[Work instruction] Transcribe all the lines below exactly. Omit the pictures.
== == ==
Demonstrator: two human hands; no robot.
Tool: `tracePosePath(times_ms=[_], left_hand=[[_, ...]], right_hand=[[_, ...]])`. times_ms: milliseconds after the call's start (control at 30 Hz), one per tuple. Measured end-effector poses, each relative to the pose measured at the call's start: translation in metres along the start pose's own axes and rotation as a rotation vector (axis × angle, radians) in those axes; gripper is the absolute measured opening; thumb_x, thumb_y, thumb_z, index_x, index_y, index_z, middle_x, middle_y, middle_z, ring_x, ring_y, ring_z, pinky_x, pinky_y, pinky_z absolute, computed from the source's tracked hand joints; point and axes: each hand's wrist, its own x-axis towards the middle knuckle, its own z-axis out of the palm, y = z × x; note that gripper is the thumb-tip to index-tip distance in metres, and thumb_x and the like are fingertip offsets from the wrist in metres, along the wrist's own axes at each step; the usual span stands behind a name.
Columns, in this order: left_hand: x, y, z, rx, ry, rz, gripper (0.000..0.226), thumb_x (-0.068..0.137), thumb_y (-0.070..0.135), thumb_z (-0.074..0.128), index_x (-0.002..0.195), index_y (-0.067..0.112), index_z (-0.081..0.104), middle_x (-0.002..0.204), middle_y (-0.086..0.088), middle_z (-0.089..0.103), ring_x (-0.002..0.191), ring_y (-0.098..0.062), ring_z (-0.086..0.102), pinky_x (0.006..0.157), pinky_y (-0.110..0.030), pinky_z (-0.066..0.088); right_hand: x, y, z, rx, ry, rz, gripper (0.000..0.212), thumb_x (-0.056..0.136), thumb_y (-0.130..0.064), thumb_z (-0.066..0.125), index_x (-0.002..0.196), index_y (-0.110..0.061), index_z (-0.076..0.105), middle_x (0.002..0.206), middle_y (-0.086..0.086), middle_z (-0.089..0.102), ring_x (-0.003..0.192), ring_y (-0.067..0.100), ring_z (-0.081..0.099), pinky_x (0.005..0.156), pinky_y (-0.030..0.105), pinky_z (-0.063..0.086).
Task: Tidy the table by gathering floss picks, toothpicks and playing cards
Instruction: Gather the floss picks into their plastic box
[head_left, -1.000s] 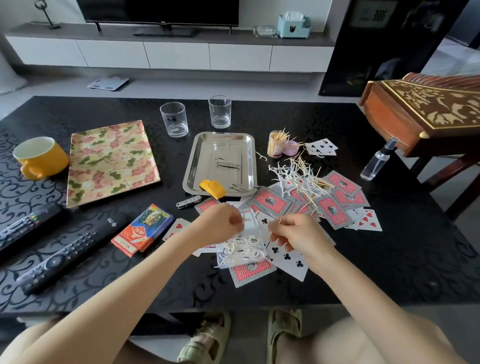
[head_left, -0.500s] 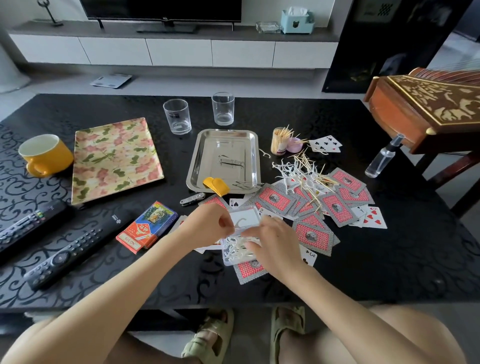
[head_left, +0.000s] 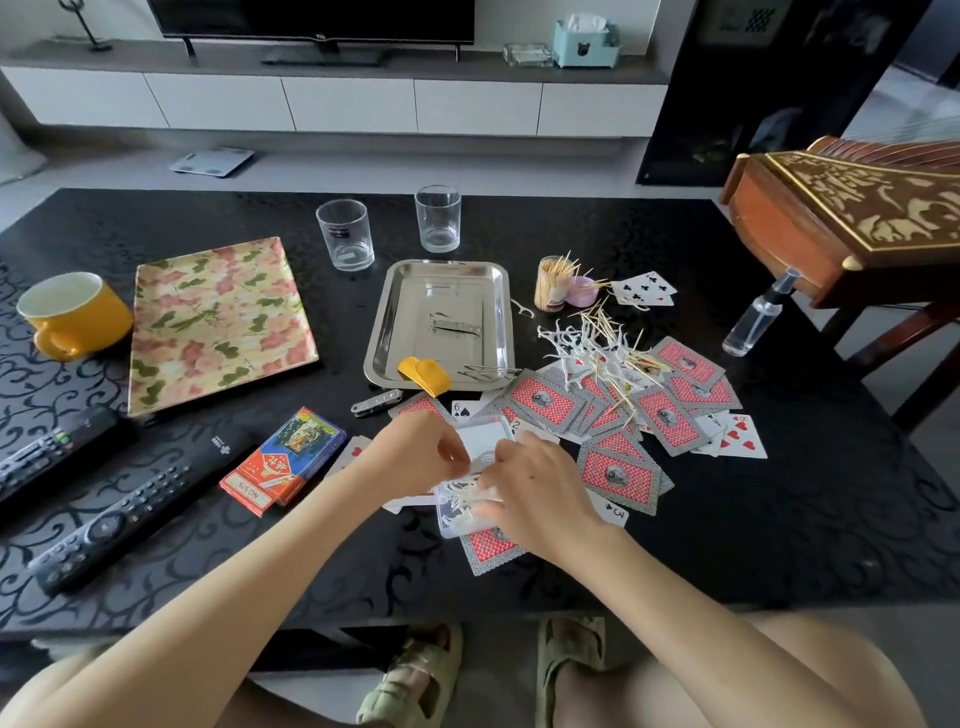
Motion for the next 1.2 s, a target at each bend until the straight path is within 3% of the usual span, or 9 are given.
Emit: tracePosePath(times_ms=[133, 233, 300, 433, 600, 767, 1067, 1133, 1200], left_hand=[[0.009, 0.008, 0.004, 0.106, -0.132, 0.039, 0.021, 0.088, 0.024, 0.059, 0.098, 0.012, 0.073, 0.1, -0.002, 0.073, 0.086, -0.018, 0.066, 0.079, -0.029, 0.051], [0.024, 0.014, -0.001, 0.136, -0.059, 0.035, 0.025, 0.09, 0.025, 0.055, 0.1, 0.007, 0.07, 0.092, -0.008, 0.07, 0.078, -0.023, 0.064, 0.077, -0.035, 0.052], [0.039, 0.023, -0.006, 0.213, 0.01, 0.04, 0.025, 0.094, 0.026, 0.051, 0.106, 0.012, 0.068, 0.094, -0.004, 0.069, 0.084, -0.023, 0.064, 0.081, -0.031, 0.049], [0.083, 0.044, -0.012, 0.217, 0.201, 0.048, 0.024, 0.093, 0.017, 0.049, 0.106, 0.013, 0.069, 0.105, -0.003, 0.068, 0.093, -0.025, 0.064, 0.076, -0.03, 0.05], [0.146, 0.052, -0.016, 0.36, 0.264, 0.1, 0.026, 0.091, 0.007, 0.05, 0.115, 0.006, 0.061, 0.113, -0.012, 0.06, 0.105, -0.029, 0.054, 0.087, -0.036, 0.047], [0.197, 0.056, -0.018, 0.754, 0.275, 0.21, 0.027, 0.089, 0.01, 0.051, 0.116, 0.011, 0.057, 0.116, -0.007, 0.056, 0.111, -0.025, 0.048, 0.095, -0.033, 0.039], [0.247, 0.055, -0.014, 0.884, 0.239, 0.155, 0.023, 0.09, 0.013, 0.05, 0.109, 0.015, 0.064, 0.112, -0.004, 0.064, 0.114, -0.025, 0.049, 0.096, -0.031, 0.036], [0.25, 0.056, -0.015, 0.882, 0.243, 0.167, 0.025, 0.09, 0.008, 0.048, 0.109, 0.013, 0.064, 0.112, -0.005, 0.064, 0.114, -0.026, 0.049, 0.095, -0.031, 0.035], [0.253, 0.056, -0.015, 0.893, 0.248, 0.197, 0.025, 0.09, 0.005, 0.048, 0.108, 0.011, 0.064, 0.11, -0.006, 0.064, 0.112, -0.027, 0.05, 0.095, -0.032, 0.034]], right_hand=[[-0.003, 0.028, -0.017, 0.164, 0.07, 0.186, 0.022, 0.091, -0.033, 0.058, 0.094, -0.017, 0.073, 0.086, -0.004, 0.068, 0.079, 0.011, 0.052, 0.058, 0.018, 0.035], [0.008, 0.064, -0.026, 0.15, 0.125, 0.337, 0.026, 0.091, -0.036, 0.056, 0.104, -0.016, 0.069, 0.096, -0.003, 0.068, 0.089, 0.013, 0.055, 0.072, 0.022, 0.043], [0.025, 0.089, -0.023, 0.088, 0.088, 0.398, 0.048, 0.088, -0.051, 0.053, 0.114, -0.013, 0.063, 0.107, 0.0, 0.066, 0.101, 0.017, 0.056, 0.087, 0.028, 0.043], [0.07, 0.127, -0.015, -0.023, -0.048, 0.411, 0.102, 0.066, -0.084, 0.011, 0.123, -0.01, 0.052, 0.123, 0.005, 0.057, 0.11, 0.023, 0.05, 0.088, 0.034, 0.04], [0.121, 0.158, -0.002, -0.113, -0.302, 0.251, 0.076, 0.089, -0.049, 0.05, 0.15, -0.017, 0.015, 0.156, 0.009, 0.018, 0.141, 0.033, 0.019, 0.112, 0.045, 0.025], [0.137, 0.173, 0.01, -0.285, -0.273, 0.089, 0.047, 0.094, -0.033, 0.047, 0.132, -0.006, 0.041, 0.127, 0.016, 0.052, 0.113, 0.033, 0.049, 0.09, 0.041, 0.042], [0.13, 0.168, 0.015, -0.448, -0.15, -0.062, 0.017, 0.089, -0.001, 0.047, 0.1, -0.006, 0.058, 0.104, 0.01, 0.059, 0.095, 0.023, 0.054, 0.072, 0.026, 0.041], [0.128, 0.163, 0.02, -0.485, -0.076, -0.056, 0.009, 0.073, -0.004, 0.069, 0.076, -0.01, 0.063, 0.079, 0.005, 0.064, 0.074, 0.017, 0.059, 0.059, 0.022, 0.043], [0.127, 0.162, 0.022, -0.433, -0.02, -0.045, 0.031, 0.038, -0.006, 0.086, 0.046, -0.014, 0.056, 0.047, -0.001, 0.055, 0.045, 0.012, 0.053, 0.039, 0.017, 0.036]])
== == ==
[Solution to this exercise]
Demonstrator: two human hands; no robot.
Tool: `tracePosePath(times_ms=[_], left_hand=[[_, ...]], right_hand=[[_, ...]])`. times_ms: milliseconds after the call's start (control at 30 Hz), one per tuple. Measured end-effector poses, each relative to the pose measured at the call's start: translation in metres along the start pose's own axes and rotation as a rotation vector (axis × angle, radians) in those axes; gripper is the absolute measured opening; thumb_x, thumb_y, thumb_z, index_x, index_y, index_z, middle_x, middle_y, middle_z, ring_x, ring_y, ring_z, pinky_x, pinky_y, pinky_z absolute, computed from the source's tracked hand joints; point and axes: each hand's wrist, its own x-axis towards the middle knuckle, its own z-axis out of the palm, y = z × x; note that gripper is the thumb-tip to index-tip distance in metres, and thumb_x and the like are fingertip offsets from the wrist in metres, along the wrist's own axes at each step; the usual span stands behind a name.
Columns, in this order: left_hand: x, y, z, rx, ry, rz, gripper (0.000..0.226), thumb_x (-0.068..0.137), thumb_y (-0.070..0.135), thumb_z (-0.074..0.128), index_x (-0.002..0.195), index_y (-0.067..0.112), index_z (-0.081..0.104), middle_x (-0.002..0.204), middle_y (-0.086..0.088), middle_z (-0.089..0.103), ring_x (-0.002..0.191), ring_y (-0.098..0.062), ring_z (-0.086..0.102), pinky_x (0.006..0.157), pinky_y (-0.110..0.030), pinky_z (-0.066..0.088); right_hand: x, y, z, rx, ry, rz, gripper (0.000..0.212), thumb_x (-0.056..0.136), thumb_y (-0.130..0.064), thumb_z (-0.066..0.125), index_x (-0.002..0.196), index_y (-0.110..0.061), index_z (-0.076..0.105), middle_x (0.002..0.206), middle_y (-0.086..0.086), middle_z (-0.089..0.102), ring_x (-0.003..0.192), ring_y (-0.067..0.100), ring_z (-0.081..0.099), pinky_x (0.005..0.156), pinky_y (-0.030..0.105), pinky_z (-0.063..0.086).
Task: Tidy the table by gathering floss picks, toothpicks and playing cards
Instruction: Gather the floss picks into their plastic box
[head_left, -1.000s] 
[head_left, -0.500s] 
[head_left, +0.000s] 
Motion for the next 1.2 s, a target at each bend until the straight path is within 3% of the usual span, or 9 are given.
Emit: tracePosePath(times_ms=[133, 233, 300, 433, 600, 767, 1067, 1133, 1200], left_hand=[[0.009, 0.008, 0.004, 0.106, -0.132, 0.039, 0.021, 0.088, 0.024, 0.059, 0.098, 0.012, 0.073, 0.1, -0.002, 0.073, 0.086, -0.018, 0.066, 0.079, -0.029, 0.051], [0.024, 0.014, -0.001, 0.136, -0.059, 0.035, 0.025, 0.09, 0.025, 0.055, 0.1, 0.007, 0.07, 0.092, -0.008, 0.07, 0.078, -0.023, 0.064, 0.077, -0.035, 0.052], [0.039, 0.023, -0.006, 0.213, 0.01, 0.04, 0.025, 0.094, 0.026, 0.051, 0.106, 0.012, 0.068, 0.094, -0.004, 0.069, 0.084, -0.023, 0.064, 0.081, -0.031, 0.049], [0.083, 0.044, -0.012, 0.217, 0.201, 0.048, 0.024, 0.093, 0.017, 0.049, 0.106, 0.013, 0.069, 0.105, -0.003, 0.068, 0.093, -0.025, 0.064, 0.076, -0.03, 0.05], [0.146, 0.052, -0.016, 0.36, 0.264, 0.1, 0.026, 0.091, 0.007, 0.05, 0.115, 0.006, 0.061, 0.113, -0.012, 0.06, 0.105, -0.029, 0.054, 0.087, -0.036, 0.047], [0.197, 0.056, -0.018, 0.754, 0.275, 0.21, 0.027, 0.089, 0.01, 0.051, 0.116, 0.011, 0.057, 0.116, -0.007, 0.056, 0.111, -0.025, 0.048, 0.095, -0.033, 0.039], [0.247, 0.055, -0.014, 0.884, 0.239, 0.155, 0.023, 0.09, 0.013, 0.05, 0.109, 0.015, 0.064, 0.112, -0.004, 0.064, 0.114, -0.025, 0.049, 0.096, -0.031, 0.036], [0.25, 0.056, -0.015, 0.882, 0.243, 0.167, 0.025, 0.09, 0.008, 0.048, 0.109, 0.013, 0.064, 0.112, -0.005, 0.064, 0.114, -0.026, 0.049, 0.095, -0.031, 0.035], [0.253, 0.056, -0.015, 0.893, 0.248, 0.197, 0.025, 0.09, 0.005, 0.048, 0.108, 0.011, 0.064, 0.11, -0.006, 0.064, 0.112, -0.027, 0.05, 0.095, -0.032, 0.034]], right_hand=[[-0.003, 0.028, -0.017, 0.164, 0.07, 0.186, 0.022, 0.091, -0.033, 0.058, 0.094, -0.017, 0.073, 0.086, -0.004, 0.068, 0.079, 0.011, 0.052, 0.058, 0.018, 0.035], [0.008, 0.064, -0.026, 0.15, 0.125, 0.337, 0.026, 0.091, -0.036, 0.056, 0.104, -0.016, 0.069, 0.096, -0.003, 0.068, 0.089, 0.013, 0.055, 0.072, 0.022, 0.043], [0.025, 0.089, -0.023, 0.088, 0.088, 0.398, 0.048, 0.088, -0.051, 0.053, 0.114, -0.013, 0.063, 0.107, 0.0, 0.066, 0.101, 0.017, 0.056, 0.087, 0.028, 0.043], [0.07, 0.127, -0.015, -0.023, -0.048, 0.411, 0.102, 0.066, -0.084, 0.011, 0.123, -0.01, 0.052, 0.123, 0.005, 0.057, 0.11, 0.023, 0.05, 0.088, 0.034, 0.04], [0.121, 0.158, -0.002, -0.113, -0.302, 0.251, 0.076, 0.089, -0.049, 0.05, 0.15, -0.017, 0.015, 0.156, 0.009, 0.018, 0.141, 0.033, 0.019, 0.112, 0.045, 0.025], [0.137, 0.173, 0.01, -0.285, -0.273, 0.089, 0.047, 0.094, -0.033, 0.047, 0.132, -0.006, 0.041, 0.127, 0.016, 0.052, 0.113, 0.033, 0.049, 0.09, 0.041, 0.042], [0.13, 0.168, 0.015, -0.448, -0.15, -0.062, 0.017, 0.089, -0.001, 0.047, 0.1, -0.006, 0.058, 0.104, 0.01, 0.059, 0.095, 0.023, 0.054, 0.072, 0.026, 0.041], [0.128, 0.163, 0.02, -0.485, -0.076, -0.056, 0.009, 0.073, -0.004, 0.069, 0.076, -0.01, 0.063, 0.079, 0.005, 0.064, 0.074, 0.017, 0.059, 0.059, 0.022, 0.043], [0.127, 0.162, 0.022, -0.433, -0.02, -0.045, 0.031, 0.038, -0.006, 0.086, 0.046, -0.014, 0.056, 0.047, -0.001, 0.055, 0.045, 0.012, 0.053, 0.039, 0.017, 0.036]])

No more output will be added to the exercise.